Leucopogon neurophyllus, commonly known as veined beard-heath, is a species of flowering plant in the heath family Ericaceae and is endemic to Victoria in Australia. It is a dense shrub with many branches, erect, narrowly elliptic leaves, and white, tube-shaped flowers that are densely bearded inside.

==Description==
Leucopogon neurophyllus is a dense shrub that typically grows to a height of up to about 2 m, its many branchlets glabrous. The leaves are erect, narrowly elliptic, 12–45 mm long and 2–8 mm wide and glabrous with 3 to 7 translucent, parallel veins. The flowers are erect and arranged in groups of 3 to 11 on the ends of branches and in upper leaf axils with egg-shaped bracteoles 0.9–1.8 mm long at the base. The sepals are egg-shaped, 1.6–3.2 mm long, the petals white and 3–4 mm long with lobes about the same length as the petal tube, and densely bearded inside.
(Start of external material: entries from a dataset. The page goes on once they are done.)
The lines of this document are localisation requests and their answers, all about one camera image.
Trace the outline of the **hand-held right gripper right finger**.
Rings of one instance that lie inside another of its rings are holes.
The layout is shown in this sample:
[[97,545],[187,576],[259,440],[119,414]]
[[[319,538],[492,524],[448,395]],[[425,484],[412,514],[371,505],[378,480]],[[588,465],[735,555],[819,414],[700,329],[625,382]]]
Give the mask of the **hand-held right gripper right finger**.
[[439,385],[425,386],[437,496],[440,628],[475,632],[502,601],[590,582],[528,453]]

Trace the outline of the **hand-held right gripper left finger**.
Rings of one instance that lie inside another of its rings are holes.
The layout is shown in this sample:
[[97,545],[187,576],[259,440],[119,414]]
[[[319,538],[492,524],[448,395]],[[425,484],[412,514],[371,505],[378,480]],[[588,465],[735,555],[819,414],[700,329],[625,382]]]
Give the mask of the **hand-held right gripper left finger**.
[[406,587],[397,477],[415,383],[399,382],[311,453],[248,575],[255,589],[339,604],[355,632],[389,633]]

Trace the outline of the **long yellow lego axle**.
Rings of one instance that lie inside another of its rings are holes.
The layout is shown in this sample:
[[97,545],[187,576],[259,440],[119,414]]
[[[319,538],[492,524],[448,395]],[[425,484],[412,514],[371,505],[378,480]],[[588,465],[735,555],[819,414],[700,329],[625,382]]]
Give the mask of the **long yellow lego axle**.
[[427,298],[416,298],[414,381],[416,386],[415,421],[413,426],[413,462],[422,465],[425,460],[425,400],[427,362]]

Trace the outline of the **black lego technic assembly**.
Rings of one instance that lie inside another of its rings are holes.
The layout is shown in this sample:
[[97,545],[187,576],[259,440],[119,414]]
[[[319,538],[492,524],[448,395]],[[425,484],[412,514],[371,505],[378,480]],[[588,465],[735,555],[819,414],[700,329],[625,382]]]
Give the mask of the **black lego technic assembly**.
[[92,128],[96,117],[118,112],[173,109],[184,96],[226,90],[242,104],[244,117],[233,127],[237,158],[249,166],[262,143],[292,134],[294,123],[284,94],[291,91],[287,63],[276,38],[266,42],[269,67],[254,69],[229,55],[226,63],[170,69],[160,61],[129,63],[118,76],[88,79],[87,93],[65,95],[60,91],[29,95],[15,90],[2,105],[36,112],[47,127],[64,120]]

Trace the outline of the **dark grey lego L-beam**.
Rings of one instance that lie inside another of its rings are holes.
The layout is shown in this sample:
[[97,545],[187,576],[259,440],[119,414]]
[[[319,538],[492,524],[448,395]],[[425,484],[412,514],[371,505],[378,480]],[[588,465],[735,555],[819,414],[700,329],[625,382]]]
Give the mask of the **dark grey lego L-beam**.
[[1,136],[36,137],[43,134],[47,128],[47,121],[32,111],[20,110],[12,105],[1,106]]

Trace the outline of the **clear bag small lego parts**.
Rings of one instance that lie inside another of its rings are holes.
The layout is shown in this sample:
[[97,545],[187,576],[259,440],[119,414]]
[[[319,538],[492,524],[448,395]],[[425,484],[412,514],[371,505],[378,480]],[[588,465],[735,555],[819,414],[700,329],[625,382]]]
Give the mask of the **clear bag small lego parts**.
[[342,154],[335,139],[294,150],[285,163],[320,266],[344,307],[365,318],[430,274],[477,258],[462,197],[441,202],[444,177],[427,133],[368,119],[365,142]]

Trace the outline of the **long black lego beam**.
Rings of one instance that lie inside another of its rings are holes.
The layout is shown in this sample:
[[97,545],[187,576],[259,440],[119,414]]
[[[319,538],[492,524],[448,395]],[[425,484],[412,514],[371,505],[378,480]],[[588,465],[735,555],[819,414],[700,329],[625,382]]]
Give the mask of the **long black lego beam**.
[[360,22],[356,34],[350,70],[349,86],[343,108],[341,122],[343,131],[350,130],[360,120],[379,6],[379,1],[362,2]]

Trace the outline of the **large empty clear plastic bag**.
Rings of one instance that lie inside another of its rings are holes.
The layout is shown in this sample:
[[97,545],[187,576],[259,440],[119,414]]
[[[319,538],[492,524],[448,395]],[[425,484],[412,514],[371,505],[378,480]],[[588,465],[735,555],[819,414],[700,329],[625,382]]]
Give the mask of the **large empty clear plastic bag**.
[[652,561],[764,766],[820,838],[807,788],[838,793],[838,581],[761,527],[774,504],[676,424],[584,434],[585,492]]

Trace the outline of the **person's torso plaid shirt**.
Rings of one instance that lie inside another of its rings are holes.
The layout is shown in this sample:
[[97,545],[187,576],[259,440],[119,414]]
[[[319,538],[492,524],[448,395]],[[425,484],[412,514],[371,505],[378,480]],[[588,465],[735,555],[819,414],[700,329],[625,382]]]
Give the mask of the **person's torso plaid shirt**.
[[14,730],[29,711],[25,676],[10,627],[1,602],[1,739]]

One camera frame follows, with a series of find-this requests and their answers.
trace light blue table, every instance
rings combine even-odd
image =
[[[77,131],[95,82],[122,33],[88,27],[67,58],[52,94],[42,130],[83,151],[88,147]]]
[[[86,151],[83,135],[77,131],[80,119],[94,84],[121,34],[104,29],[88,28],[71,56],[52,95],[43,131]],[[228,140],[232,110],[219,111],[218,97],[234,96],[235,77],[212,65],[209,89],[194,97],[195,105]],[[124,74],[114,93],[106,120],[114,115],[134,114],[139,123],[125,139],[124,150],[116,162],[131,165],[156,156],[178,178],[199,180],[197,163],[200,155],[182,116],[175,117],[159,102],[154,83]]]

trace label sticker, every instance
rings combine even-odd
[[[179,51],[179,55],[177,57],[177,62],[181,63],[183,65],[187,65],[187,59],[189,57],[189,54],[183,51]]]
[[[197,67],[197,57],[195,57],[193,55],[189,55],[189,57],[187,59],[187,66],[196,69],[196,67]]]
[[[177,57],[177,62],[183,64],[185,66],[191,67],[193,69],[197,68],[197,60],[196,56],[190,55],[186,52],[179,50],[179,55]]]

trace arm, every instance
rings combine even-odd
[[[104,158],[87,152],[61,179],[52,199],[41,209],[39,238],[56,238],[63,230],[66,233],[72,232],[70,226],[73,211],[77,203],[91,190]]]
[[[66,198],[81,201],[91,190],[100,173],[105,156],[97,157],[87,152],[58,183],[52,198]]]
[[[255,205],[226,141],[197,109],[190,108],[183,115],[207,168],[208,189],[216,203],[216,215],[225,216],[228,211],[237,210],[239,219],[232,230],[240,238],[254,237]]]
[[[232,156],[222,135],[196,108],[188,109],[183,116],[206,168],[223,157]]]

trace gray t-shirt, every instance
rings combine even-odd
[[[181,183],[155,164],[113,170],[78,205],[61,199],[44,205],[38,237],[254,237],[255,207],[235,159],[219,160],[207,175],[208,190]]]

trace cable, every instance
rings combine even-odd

Flowering occurs from September to January and the fruit is a spherical or oval drupe about 2.5 mm long.

==Taxonomy==
Leucopogon neurophyllus was first formally described in 1858 by Victorian Government Botanist Ferdinand von Mueller in his Fragmenta Phytographiae Australiae, based on plant material collected at Mount William in the Grampians. The specific epithet (neurophyllus) means "nerve-leaved".

==Distribution and habitat==
Veined beard-heath is only found in the higher parts of the Grampians National Park and nearby peaks, where it grows in forest and rocky shrubland.